## Given information:
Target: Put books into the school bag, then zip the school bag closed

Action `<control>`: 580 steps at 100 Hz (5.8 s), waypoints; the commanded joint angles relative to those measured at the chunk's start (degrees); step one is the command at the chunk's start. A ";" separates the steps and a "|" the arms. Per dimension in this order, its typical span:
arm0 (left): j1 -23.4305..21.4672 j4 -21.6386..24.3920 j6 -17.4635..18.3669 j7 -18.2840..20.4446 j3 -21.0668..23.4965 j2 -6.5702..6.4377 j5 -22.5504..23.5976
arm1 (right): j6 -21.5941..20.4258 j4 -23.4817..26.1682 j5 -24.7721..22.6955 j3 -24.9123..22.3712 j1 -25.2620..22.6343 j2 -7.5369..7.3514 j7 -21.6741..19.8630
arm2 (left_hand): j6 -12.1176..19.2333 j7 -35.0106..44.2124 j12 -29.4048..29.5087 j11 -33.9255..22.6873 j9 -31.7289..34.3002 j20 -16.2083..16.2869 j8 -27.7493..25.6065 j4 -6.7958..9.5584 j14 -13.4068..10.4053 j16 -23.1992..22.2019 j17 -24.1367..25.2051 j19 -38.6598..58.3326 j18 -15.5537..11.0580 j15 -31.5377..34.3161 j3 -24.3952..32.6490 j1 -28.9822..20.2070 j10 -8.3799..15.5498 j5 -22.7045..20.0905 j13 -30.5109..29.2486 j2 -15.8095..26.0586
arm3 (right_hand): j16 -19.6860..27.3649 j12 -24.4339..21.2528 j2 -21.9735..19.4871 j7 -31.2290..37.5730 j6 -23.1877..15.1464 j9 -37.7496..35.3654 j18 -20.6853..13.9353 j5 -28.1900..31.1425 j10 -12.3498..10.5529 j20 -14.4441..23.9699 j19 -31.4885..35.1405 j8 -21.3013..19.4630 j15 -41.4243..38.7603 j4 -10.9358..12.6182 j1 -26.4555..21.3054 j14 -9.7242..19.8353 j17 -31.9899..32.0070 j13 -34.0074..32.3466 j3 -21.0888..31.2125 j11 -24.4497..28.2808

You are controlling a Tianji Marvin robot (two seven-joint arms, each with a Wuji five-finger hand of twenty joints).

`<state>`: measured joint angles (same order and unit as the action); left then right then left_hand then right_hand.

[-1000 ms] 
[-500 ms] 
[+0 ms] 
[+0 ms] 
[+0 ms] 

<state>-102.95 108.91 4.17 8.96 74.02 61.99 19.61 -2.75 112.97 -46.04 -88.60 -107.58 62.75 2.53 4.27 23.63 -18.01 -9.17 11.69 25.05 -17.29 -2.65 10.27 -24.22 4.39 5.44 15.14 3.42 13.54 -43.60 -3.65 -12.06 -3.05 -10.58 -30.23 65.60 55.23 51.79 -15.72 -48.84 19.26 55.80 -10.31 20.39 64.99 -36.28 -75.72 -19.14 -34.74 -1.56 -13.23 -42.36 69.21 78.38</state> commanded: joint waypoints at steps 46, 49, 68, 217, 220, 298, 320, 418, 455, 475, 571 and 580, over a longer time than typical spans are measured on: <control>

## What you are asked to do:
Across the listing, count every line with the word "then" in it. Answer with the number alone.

## Result below:
2